Problem to solve: All the lines below should be set down exactly, with no picture carried into the copy.

Given material:
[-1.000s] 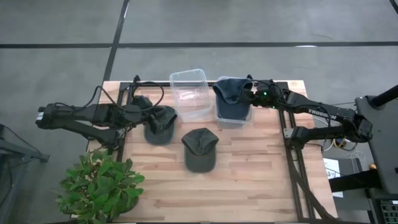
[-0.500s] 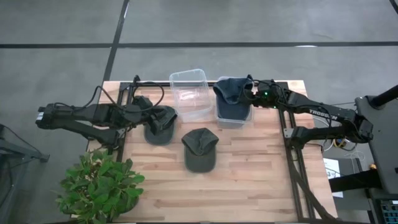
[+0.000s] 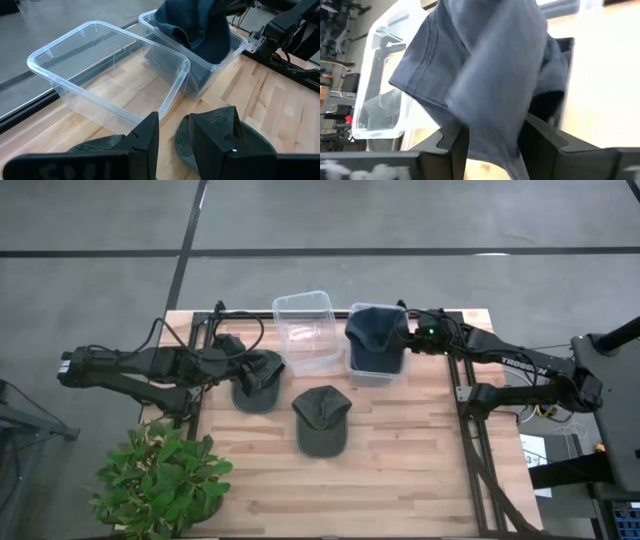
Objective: Pick & Place hat
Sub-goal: Put the dark blue cap into the right transparent bin
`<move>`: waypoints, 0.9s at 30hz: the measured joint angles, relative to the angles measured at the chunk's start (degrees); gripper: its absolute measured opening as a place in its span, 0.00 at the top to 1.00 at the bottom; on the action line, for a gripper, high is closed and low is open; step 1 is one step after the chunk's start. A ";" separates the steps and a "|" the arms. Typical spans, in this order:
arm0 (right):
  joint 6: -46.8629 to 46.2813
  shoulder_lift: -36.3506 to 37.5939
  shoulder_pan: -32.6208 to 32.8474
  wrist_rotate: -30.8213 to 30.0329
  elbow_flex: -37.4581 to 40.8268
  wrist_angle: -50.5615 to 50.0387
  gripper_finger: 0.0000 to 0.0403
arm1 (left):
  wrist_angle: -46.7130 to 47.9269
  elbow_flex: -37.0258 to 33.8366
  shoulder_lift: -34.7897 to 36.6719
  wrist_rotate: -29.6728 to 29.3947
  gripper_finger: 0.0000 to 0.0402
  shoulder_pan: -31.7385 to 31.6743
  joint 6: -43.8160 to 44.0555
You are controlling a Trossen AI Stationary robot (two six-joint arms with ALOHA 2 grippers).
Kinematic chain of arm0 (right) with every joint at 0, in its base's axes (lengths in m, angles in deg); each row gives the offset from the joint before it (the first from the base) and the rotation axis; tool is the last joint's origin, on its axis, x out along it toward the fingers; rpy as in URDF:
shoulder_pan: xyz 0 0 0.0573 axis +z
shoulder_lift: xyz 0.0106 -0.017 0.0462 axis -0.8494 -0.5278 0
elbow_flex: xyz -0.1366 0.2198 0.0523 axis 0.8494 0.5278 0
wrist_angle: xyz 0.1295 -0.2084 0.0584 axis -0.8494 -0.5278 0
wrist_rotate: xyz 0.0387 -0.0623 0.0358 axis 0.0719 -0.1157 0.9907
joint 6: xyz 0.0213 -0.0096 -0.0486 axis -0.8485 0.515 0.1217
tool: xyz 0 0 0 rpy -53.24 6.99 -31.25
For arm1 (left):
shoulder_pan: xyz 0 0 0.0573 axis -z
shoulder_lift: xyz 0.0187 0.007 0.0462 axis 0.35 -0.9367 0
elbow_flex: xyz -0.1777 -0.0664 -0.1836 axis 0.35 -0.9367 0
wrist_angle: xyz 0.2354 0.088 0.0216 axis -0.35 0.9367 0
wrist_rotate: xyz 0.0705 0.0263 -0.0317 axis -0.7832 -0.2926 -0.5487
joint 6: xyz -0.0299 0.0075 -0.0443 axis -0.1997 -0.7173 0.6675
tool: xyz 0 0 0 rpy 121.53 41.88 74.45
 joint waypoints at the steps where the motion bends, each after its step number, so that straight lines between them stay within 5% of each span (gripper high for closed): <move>1: -0.01 0.45 0.00 0.00 0.00 -0.89 0.64 | 0.00 0.00 0.00 0.03 0.75 0.00 0.02; 16: 5.66 10.47 0.04 -2.99 -5.14 -4.43 0.75 | -1.47 -0.02 0.00 0.09 0.75 0.00 0.04; 27: 14.14 0.90 0.00 -9.50 -10.05 -15.79 0.84 | -1.77 -0.02 -0.04 0.09 0.75 0.00 1.09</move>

Solution:
[-1.000s] 
[-0.500s] 
[+0.000s] 
Objective: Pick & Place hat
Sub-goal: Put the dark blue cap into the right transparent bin
`<move>`: waypoints, 0.9s at 30hz: the measured joint angles, relative to the angles measured at the chunk's start (degrees); gripper: its absolute measured opening as a place in its span, 0.00 at the top to 1.00 at the bottom; on the action line, for a gripper, high is closed and low is open; step 1 is one step after the chunk's start. A ";" separates the steps and a "|" the arms. Typical spans, in this order:
arm0 (right):
  joint 6: -46.8629 to 46.2813
  shoulder_lift: -36.3506 to 37.5939
  shoulder_pan: -32.6208 to 32.8474
  wrist_rotate: -30.8213 to 30.0329
  elbow_flex: -37.4581 to 40.8268
  wrist_angle: -50.5615 to 50.0387
  gripper_finger: 0.0000 to 0.0403
arm1 (left):
  wrist_angle: -46.7130 to 47.9269
  elbow_flex: -37.0258 to 33.8366
  shoulder_lift: -34.7897 to 36.6719
  wrist_rotate: -29.6728 to 29.3947
  gripper_finger: 0.0000 to 0.0402
  shoulder_pan: -31.7385 to 31.6743
  joint 6: -43.8160 to 44.0555
You are controlling a Trossen AI Stationary robot (two six-joint arms with ALOHA 2 grippers).
Kinematic chain of arm0 (right) with every joint at 0, in its base's axes (lengths in m, angles in deg); each row gives the offset from the joint before it (the first from the base) and the rotation axis; tool is the last joint's origin, on its axis, x out along it toward the fingers; rpy as in URDF:
shoulder_pan: xyz 0 0 0.0573 axis +z
shoulder_lift: xyz 0.0106 -0.017 0.0462 axis -0.8494 -0.5278 0
elbow_flex: xyz -0.1366 0.2198 0.0523 axis 0.8494 0.5278 0
wrist_angle: xyz 0.1295 -0.2084 0.0584 axis -0.8494 -0.5278 0
wrist_rotate: xyz 0.0387 -0.0623 0.0358 axis 0.0719 -0.1157 0.9907
joint 6: xyz 0.0213 -0.0096 -0.0486 axis -0.8485 0.515 0.1217
tool: xyz 0 0 0 rpy -53.24 6.99 -31.25
For arm1 (left):
shoulder_pan: xyz 0 0 0.0573 axis -z
shoulder_lift: xyz 0.0187 0.007 0.0462 axis 0.35 -0.9367 0
elbow_flex: xyz -0.1777 -0.0664 -0.1836 axis 0.35 -0.9367 0
wrist_angle: xyz 0.2354 0.088 0.0216 axis -0.35 0.9367 0
wrist_rotate: xyz 0.0705 0.0263 -0.0317 axis -0.7832 -0.2926 -0.5487
joint 6: xyz -0.0299 0.0075 -0.0443 axis -0.1997 -0.7173 0.6675
tool: xyz 0 0 0 rpy 121.53 41.88 74.45
 joint waypoints at the steps where the motion bends, each after its step number, so that straight lines between them stay within 5% of each span (gripper high for closed): <move>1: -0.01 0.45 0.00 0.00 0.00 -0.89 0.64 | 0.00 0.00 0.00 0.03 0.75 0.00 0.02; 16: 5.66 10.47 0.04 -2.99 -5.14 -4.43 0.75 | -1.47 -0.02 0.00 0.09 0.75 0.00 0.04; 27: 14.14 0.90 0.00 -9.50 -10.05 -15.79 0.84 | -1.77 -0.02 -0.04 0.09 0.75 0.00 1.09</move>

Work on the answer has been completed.